#### Work to be completed
Throughout the material, count the lines with the word "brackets" in them, and answer with only the figure.

BEGIN Study material

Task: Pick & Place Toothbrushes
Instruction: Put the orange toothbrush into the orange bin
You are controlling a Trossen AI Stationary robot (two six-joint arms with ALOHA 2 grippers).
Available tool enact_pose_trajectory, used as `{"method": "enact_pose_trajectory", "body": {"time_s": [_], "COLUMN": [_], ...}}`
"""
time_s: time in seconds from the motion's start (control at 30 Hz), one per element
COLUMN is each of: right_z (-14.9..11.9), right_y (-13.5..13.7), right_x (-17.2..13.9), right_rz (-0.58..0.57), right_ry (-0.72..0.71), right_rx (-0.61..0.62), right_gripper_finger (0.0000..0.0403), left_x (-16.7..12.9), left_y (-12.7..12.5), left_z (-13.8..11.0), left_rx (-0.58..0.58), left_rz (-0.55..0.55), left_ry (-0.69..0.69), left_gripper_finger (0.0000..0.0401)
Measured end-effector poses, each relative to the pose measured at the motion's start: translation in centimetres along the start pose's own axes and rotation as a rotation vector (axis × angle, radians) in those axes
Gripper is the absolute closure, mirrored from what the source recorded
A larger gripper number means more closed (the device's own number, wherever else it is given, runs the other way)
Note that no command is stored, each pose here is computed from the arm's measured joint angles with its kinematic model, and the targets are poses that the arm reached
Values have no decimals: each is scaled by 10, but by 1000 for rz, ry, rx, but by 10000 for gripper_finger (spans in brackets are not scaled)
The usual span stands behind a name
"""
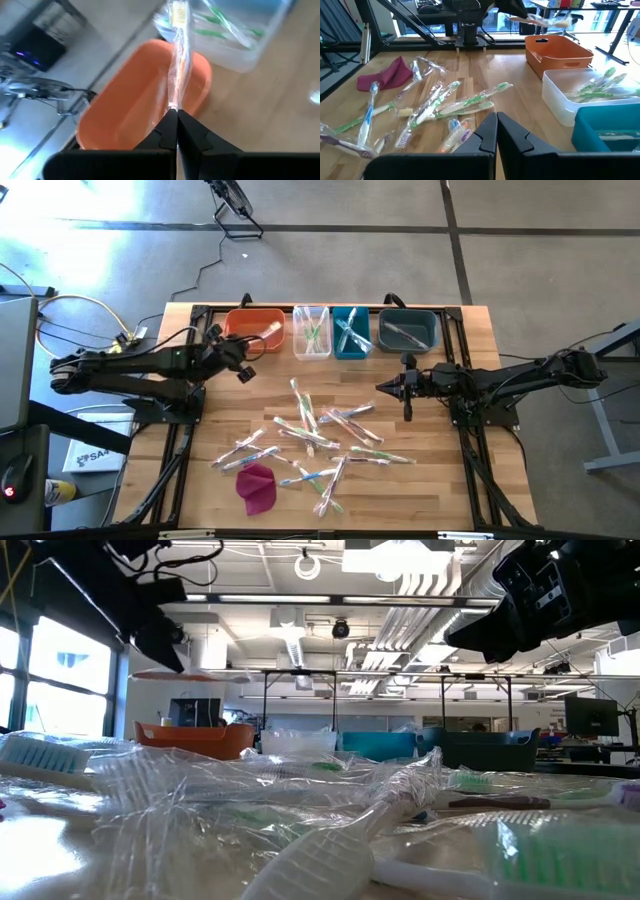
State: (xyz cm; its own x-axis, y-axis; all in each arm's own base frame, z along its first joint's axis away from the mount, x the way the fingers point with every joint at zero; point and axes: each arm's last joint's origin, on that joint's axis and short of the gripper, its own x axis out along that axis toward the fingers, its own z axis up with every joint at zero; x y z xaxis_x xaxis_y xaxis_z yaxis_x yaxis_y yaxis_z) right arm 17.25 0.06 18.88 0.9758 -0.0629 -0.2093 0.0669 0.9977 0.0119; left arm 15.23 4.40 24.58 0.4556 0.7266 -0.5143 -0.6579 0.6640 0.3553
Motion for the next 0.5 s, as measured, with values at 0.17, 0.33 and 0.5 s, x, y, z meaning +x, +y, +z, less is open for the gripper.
{"method": "enact_pose_trajectory", "body": {"time_s": [0.17,0.33,0.5], "right_z": [1,2,4], "right_y": [0,0,0], "right_x": [0,0,0], "right_rz": [1,0,0], "right_ry": [-9,-22,-39], "right_rx": [-4,-12,-22], "right_gripper_finger": [400,401,401], "left_x": [-1,4,14], "left_y": [5,3,4], "left_z": [-15,-24,-23], "left_rx": [-41,-16,29], "left_rz": [83,123,127], "left_ry": [-50,-57,-68], "left_gripper_finger": [401,401,401]}}
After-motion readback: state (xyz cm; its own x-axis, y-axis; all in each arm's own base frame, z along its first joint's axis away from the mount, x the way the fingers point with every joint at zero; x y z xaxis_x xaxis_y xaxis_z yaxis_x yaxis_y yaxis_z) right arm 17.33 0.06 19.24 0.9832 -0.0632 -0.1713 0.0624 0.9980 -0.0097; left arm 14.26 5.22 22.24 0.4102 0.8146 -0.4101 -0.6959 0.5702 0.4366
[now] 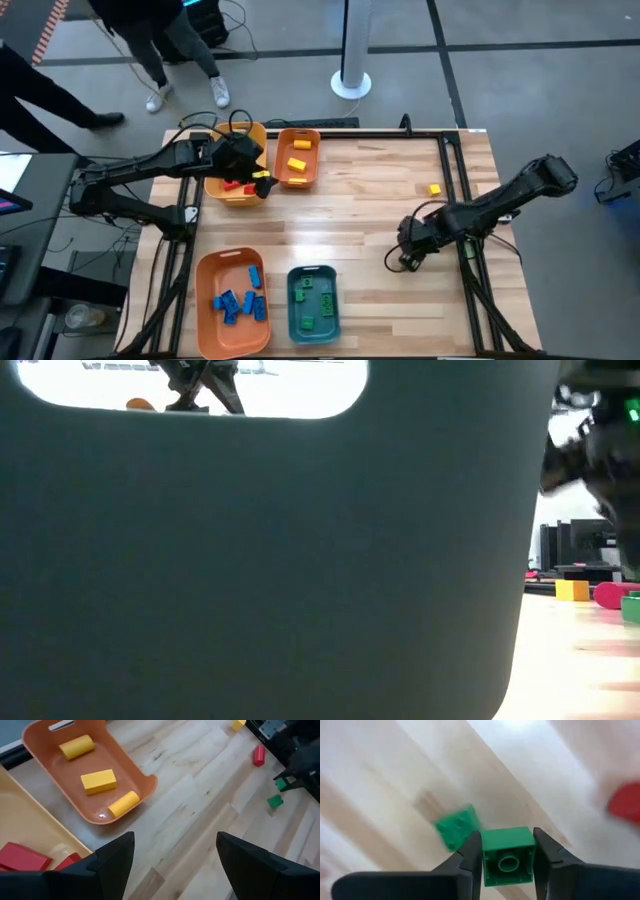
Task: Sort blocks
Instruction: Put the green game piece into the blue bin
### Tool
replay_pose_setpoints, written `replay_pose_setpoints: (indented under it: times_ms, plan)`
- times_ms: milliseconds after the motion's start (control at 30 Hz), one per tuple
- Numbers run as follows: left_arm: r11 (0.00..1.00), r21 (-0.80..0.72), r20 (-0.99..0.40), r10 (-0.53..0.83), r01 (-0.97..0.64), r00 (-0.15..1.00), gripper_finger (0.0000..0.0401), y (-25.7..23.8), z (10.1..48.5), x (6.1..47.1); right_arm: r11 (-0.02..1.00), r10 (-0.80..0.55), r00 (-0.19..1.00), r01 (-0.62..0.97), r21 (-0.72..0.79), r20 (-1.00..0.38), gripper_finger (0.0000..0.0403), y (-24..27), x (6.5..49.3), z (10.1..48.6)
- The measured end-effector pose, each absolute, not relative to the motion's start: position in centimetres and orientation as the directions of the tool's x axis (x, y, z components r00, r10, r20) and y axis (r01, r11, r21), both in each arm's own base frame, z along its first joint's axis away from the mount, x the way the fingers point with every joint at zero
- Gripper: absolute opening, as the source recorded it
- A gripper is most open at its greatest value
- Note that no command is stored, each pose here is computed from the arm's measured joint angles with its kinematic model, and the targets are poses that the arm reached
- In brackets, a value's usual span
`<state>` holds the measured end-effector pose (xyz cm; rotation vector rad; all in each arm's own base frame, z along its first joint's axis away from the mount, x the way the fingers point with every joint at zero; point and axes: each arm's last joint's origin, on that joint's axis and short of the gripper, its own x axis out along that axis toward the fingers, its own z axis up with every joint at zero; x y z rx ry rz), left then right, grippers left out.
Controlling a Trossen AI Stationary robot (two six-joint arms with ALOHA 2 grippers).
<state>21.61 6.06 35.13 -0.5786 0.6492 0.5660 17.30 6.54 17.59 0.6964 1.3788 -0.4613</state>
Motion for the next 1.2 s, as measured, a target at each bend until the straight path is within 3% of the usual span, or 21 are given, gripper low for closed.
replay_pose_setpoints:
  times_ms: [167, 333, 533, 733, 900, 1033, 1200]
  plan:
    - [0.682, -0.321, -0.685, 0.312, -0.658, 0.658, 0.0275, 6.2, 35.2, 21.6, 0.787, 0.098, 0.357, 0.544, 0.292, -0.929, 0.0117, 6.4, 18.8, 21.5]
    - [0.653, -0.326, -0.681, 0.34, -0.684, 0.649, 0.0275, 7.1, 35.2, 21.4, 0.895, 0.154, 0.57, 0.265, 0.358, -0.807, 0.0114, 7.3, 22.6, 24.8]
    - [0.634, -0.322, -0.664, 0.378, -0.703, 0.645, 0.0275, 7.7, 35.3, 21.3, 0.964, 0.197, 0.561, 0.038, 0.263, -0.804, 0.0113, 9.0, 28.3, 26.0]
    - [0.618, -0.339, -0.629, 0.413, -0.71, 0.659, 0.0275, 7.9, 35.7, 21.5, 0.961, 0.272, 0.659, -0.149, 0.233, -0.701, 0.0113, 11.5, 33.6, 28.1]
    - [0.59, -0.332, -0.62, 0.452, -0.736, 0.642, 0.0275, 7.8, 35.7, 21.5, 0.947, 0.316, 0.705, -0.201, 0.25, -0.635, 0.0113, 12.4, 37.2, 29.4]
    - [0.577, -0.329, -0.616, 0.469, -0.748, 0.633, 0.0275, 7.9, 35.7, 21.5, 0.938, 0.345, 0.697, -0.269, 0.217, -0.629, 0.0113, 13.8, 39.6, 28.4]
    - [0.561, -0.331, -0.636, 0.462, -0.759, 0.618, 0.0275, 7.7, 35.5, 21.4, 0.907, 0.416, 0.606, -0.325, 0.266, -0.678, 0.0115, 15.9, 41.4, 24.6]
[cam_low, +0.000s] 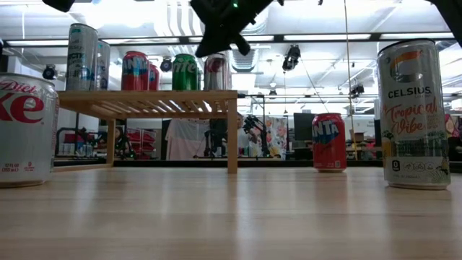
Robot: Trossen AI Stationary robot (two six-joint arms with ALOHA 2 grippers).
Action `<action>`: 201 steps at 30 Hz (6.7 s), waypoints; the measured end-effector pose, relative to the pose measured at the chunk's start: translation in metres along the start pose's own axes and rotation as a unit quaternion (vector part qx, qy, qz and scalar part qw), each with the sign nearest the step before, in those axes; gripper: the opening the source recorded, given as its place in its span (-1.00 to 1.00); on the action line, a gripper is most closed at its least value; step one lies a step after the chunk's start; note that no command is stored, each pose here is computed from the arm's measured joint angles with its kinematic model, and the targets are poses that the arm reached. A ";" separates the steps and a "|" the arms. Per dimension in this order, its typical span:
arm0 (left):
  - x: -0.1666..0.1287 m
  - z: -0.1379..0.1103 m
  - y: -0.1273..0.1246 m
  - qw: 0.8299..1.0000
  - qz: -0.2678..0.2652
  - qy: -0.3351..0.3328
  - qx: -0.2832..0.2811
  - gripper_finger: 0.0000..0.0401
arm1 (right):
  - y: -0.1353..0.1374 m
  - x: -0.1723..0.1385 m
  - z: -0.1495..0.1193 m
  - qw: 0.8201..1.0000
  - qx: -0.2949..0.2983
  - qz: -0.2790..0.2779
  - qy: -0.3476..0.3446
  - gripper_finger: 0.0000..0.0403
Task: Place canned beverage on shelf
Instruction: Put the top red/silver soda can on the shelf aligned with the other red/silver soda can, then put the orange soda can on the shelf aligned with the other orange soda can
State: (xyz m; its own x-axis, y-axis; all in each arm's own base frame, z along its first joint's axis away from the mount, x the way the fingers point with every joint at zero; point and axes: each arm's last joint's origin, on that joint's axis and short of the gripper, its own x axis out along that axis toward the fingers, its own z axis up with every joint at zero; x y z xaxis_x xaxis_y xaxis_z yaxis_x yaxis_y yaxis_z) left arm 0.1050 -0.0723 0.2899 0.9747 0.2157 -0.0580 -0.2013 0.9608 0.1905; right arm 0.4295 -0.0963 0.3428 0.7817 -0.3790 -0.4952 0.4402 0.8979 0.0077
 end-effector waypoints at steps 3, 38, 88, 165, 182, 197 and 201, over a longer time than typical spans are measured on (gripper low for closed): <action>0.001 -0.001 -0.002 1.000 0.000 0.002 0.004 -1.00 | 0.003 -0.001 0.003 0.998 -0.004 -0.049 -0.025 -0.94; 0.002 -0.001 -0.004 1.000 0.000 0.005 0.011 -1.00 | 0.016 -0.018 0.010 0.994 -0.027 -0.103 -0.030 -0.94; 0.021 0.008 -0.031 0.997 0.033 -0.026 -0.067 -1.00 | -0.097 -0.139 -0.104 0.898 0.101 -0.143 0.403 -0.94; 0.030 0.008 -0.042 0.997 0.041 -0.030 -0.061 -1.00 | -0.072 -0.102 -0.127 0.953 0.112 -0.100 0.263 0.40; 0.063 -0.004 -0.046 0.992 0.115 -0.013 -0.054 -0.44 | 0.043 -0.141 -0.072 0.988 -0.056 0.104 0.099 0.40; 0.108 -0.004 -0.077 0.979 0.196 0.040 0.027 0.69 | 0.081 -0.077 -0.070 0.992 -0.100 0.079 -0.004 0.40; 0.123 -0.010 -0.080 0.975 0.210 0.060 0.049 0.72 | 0.086 -0.065 -0.066 0.993 -0.108 0.057 -0.007 0.40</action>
State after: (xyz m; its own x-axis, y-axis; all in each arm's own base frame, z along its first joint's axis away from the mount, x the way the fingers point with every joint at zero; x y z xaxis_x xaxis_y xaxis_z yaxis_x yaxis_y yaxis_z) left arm 0.2402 -0.1213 0.2575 0.7889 0.6109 -0.0668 -0.5642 0.7631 0.3151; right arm 0.3875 0.0198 0.3181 0.8273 -0.2745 -0.4900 0.2455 0.9614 -0.1241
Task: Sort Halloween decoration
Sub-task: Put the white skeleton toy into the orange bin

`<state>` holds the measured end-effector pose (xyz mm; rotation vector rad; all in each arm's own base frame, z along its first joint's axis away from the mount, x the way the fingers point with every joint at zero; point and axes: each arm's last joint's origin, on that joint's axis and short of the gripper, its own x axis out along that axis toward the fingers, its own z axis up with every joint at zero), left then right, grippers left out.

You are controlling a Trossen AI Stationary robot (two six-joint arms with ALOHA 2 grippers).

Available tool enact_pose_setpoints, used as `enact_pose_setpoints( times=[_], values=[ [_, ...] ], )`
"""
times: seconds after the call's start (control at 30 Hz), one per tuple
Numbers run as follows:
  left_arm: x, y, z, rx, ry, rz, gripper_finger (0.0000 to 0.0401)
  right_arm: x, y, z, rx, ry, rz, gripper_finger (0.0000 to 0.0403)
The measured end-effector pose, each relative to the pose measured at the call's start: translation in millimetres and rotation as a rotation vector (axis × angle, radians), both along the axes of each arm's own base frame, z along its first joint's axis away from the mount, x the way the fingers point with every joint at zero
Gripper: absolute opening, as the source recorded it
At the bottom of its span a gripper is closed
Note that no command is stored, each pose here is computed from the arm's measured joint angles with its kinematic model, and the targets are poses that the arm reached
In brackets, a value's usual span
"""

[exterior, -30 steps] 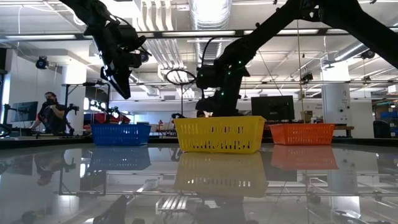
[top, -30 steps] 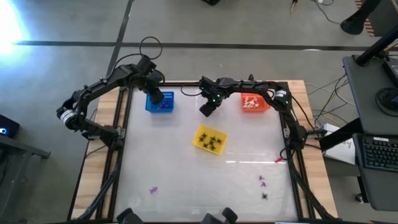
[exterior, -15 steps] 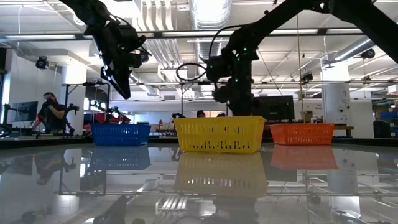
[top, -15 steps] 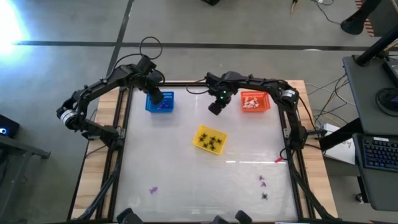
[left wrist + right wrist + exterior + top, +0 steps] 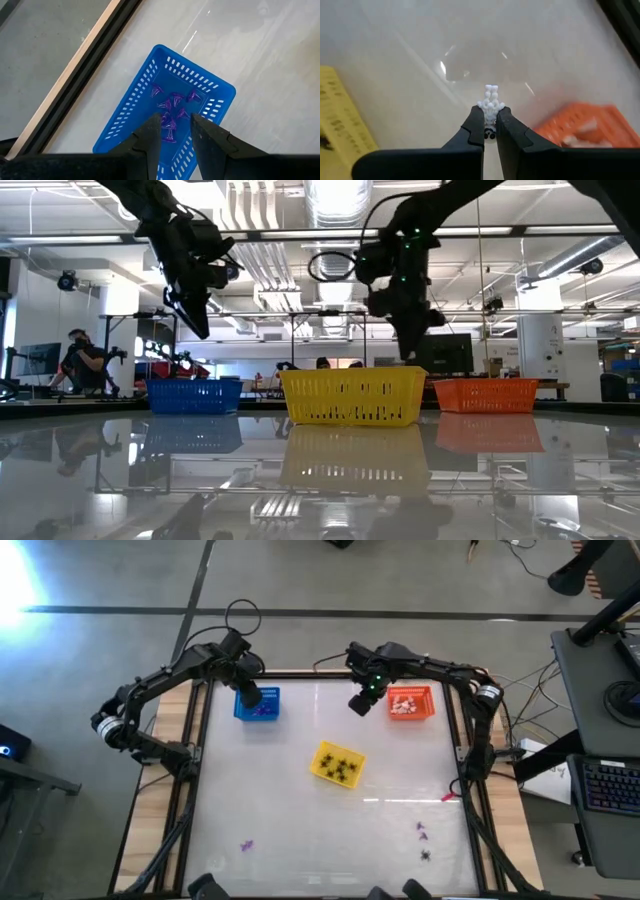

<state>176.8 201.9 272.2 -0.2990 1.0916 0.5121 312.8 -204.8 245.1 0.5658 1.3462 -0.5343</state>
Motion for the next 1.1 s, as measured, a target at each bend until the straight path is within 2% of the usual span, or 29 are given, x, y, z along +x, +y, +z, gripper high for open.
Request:
enact_pose_setpoints(
  times=[0.4, 0.67, 0.77, 0.87, 0.97, 1.1],
  values=[
    [-0.1, -0.1, -0.1, -0.001, 0.001, 0.0, 0.0089, -68.4, -1.0, -7.2, 0.036, 0.043, -0.167, 0.0013],
    [-0.3, -0.3, -0.2, -0.003, 0.004, 0.0, 0.0089, -105.2, -8.5, -29.3, 0.063, 0.077, -0.254, 0.0013],
    [-0.4, -0.4, -0.3, -0.005, 0.004, 0.0, 0.0089, -110.9, -10.0, -35.6, 0.076, 0.097, -0.257, 0.0013],
    [-0.5, -0.6, -0.3, -0.009, 0.004, 0.007, 0.0089, -112.6, -11.3, -36.4, 0.019, 0.145, -0.259, 0.0021],
    [-0.6, -0.6, -0.4, -0.011, 0.004, 0.01, 0.0089, -113.7, -13.1, -35.1, -0.039, 0.189, -0.254, 0.0043],
    [-0.6, -0.7, -0.4, -0.012, 0.004, 0.01, 0.0089, -112.3, -14.7, -31.4, -0.05, 0.18, -0.253, 0.0083]
  ],
)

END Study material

#### Answer space
3